El problema de estos discursos es que han vaciado la carga emotiva favorable de los derechos humanos, transformándolos en un presunto repertorio político al servicio de los individuos más indeseables de la sociedad. Esta creciente percepción ciudadana sobre los derechos y las garantías es por lo menos preocupante. La peyorativamente denominada “ideología de los derechos humanos” es presentada con mayor o menor sutileza como un obstáculo para la persecución de determinados delitos, o el gobierno policial de la excedencia. Asimismo, esta inversión discursiva habilita a presentar ciertas iniciativas de limitación de derechos como propuestas que contemplan y defienden los bienes jurídicos individuales contra las agresiones potenciales de un enemigo interno. La lógica que subyace al hecho de recibir a un policía investigado por homicidio como un héroe nacional, pretender justificar institucionalmente el fusilamiento de un niño de 12 años, o presentar un proyecto de reforma para ampliar las hipótesis de legítima defensa policial, es prácticamente simétrica.

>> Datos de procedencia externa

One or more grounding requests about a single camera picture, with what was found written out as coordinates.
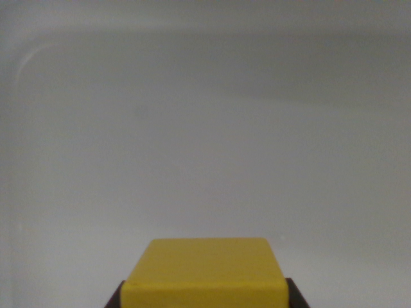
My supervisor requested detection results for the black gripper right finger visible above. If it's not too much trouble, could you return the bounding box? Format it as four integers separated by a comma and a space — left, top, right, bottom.
284, 277, 311, 308

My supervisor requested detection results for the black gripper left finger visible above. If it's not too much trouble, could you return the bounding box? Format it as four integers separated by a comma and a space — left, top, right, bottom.
103, 279, 126, 308

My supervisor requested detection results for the yellow cube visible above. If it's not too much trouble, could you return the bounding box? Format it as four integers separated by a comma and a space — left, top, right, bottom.
120, 237, 290, 308

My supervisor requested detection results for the grey plastic bin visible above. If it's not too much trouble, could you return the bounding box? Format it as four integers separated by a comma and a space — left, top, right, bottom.
0, 0, 411, 308

Por ello no resulta extraño que alguna iniciativa legislativa, recientemente revitalizada en nuestra aldea, incorpore una presunción simple de legítima defensa para los casos en que un funcionario policial “cause un resultado letal” o lesiones en el ejercicio de su cargo. La calidad institucional de un Estado también se mide por la cantidad de balas policiales que asesinan a personas sin justificación jurídica razonable o, peor aun, con justificaciones que desprecian la canasta básica de derechos humanos. Es extraño que en tiempos en que se multiplican las exclamaciones sobre las más diversas y remotas inconstitucionalidades existan sectores sociales y políticos que propongan dinamitar un pilar estructural de la democracia.
Es imposible no caer en la tentación de mencionar que toda propuesta que implique una desregulación de la función policial produce ciertos efectos políticos, como reforzar el enfrentamiento descarnado de personas que comparten un mismo barrio, similares niveles educativos y de ingresos, y trayectorias vitales.
La mezcla de la baja preparación técnica y cultural de la Policía, la militarización de algunas unidades, y la desregularización y ampliación de sus poderes, es sin duda un cóctel peligroso.
Rodrigo Rey, integrante del Colectivo de Pensamiento Penal.